Cytokine expression by human marrow-derived mesenchymal progenitor cells in vitro: Effects of dexamethasone and IL-1α
Article first published online: 6 DEC 1998
Copyright © 1996 Wiley-Liss, Inc.
Journal of Cellular Physiology
Volume 166, Issue 3, pages 585–592, March 1996
How to Cite
Haynesworth, S. E., Baber, M. A. and Caplan, A. I. (1996), Cytokine expression by human marrow-derived mesenchymal progenitor cells in vitro: Effects of dexamethasone and IL-1α. J. Cell. Physiol., 166: 585–592. doi: 10.1002/(SICI)1097-4652(199603)166:3<585::AID-JCP13>3.0.CO;2-6
- Issue published online: 6 DEC 1998
- Article first published online: 6 DEC 1998
- Manuscript Accepted: 20 SEP 1995
- Manuscript Received: 16 MAY 1995
We previously reported the purification, culture-expansion, and osteogenic differentiation potential of mesenchymal progenitor cells (MPCs) derived from human bone marrow. As a first step to establishing the phenotypic characteristics of MPCs, we reported on the identification of unique cell surface proteins which were detected with monoclonal antibodies. In this study, the phenotypic characterization of human marrow-derived MPCs is further established through the identification of a cytokine expression profile under standardized growth medium conditions and in the presence of regulators of the osteogenic and stromal cell lineages, dexamethasone and interleukin-1α (IL-1α), respectively. Constitutively expressed cytokines in this growth phase include G-CSF, SCF, LIF, M-CSF, IL-6, and IL-11, while GM-CSF, IL-3, TGF-β2, and OSM were not detected in the growth medium. Exposure of cells in growth medium to dexamethasone resulted in a decrease in the expression of LIF, IL-6, and IL-11. These cytokines have been reported to exert influence on the differentiation of cells derived from the bone marrow stroma through target cell receptors that utilize gp130-associated signal transduction pathways.
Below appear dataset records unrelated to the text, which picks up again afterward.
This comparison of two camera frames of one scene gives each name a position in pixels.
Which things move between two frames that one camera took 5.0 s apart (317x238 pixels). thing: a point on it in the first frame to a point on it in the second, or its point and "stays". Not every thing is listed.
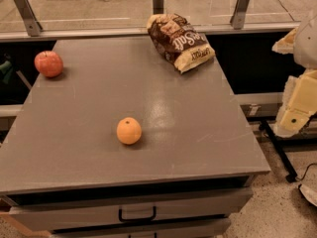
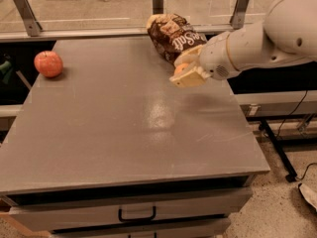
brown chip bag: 179,43 stays
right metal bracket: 239,15 stays
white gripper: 307,45 to 214,58
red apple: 49,63 stays
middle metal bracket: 158,1 stays
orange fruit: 129,130 to 180,67
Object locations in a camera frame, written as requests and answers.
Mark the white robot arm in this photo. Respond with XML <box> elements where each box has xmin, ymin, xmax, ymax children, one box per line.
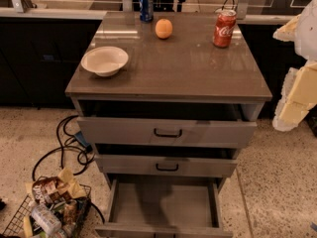
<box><xmin>272</xmin><ymin>0</ymin><xmax>317</xmax><ymax>132</ymax></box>

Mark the black floor cable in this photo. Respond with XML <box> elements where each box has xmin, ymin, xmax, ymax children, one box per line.
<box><xmin>31</xmin><ymin>114</ymin><xmax>97</xmax><ymax>182</ymax></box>

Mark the black cable loop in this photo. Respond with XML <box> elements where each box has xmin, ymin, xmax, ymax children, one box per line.
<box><xmin>214</xmin><ymin>0</ymin><xmax>238</xmax><ymax>14</ymax></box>

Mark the orange fruit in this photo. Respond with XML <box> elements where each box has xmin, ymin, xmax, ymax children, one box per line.
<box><xmin>156</xmin><ymin>19</ymin><xmax>172</xmax><ymax>40</ymax></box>

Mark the yellow packet in basket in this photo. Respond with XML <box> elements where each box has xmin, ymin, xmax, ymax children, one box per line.
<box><xmin>23</xmin><ymin>216</ymin><xmax>33</xmax><ymax>238</ymax></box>

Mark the white paper bowl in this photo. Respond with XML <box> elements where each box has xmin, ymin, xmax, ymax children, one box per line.
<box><xmin>80</xmin><ymin>47</ymin><xmax>129</xmax><ymax>77</ymax></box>

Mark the bottom open grey drawer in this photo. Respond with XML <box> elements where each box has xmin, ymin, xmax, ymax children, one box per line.
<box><xmin>95</xmin><ymin>176</ymin><xmax>233</xmax><ymax>238</ymax></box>

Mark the top grey drawer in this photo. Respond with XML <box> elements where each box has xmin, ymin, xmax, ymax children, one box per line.
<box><xmin>77</xmin><ymin>117</ymin><xmax>257</xmax><ymax>149</ymax></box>

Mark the black wire basket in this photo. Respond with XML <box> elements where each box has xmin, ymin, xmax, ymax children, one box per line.
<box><xmin>2</xmin><ymin>184</ymin><xmax>91</xmax><ymax>238</ymax></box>

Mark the brown snack bag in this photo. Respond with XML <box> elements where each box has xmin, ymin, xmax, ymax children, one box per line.
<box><xmin>26</xmin><ymin>168</ymin><xmax>87</xmax><ymax>204</ymax></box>

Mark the clear plastic bottle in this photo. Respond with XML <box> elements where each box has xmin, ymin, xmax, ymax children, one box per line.
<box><xmin>29</xmin><ymin>201</ymin><xmax>61</xmax><ymax>236</ymax></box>

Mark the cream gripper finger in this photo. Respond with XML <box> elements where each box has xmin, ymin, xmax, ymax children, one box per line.
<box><xmin>272</xmin><ymin>61</ymin><xmax>317</xmax><ymax>132</ymax></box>
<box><xmin>273</xmin><ymin>15</ymin><xmax>300</xmax><ymax>42</ymax></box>

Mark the red coke can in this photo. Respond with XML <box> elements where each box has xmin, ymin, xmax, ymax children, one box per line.
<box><xmin>213</xmin><ymin>10</ymin><xmax>237</xmax><ymax>48</ymax></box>

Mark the grey drawer cabinet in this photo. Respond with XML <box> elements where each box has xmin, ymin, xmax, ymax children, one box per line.
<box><xmin>64</xmin><ymin>11</ymin><xmax>273</xmax><ymax>238</ymax></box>

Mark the middle grey drawer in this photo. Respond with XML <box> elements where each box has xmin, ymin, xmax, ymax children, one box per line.
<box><xmin>95</xmin><ymin>155</ymin><xmax>237</xmax><ymax>178</ymax></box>

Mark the blue pepsi can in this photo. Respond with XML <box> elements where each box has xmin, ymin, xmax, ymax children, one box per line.
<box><xmin>139</xmin><ymin>0</ymin><xmax>154</xmax><ymax>23</ymax></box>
Dexamethasone had no effect on the other cytokines expressed under growth medium conditions and was not observed to increase the expression of any of the cytokines measured in this study. In contrast, IL-1α increased the expression of G-CSF, M-CSF, LIF, IL-6, and IL-11 and induced the expression of GM-CSF. IL-1α had no effect on SCF expression and was not observed to decrease the production of any of the cytokines assayed. These data indicate that MPCs exhibit a distinct cytokine expression profile. We interpret this cytokine profile to suggest that MPCs serve specific supportive functions in the microenvironment of bone marrow. MPCs provide inductive and regulatory information which are consistent with the ability to support hematopoiesis, and also supply autocrine, paracrine, and juxtacrine factors that influence the cells of the marrow microenvironment itself. In addition, the cytokine profiles expressed by MPCs, in response to dexamethasone and IL-1α, identify specific cytokines whose levels of expression change as MPCs differentiate or modulate their phenotype during osteogenic or stromagenic lineage entrance/progression. © 1996 Wiley-Liss, Inc.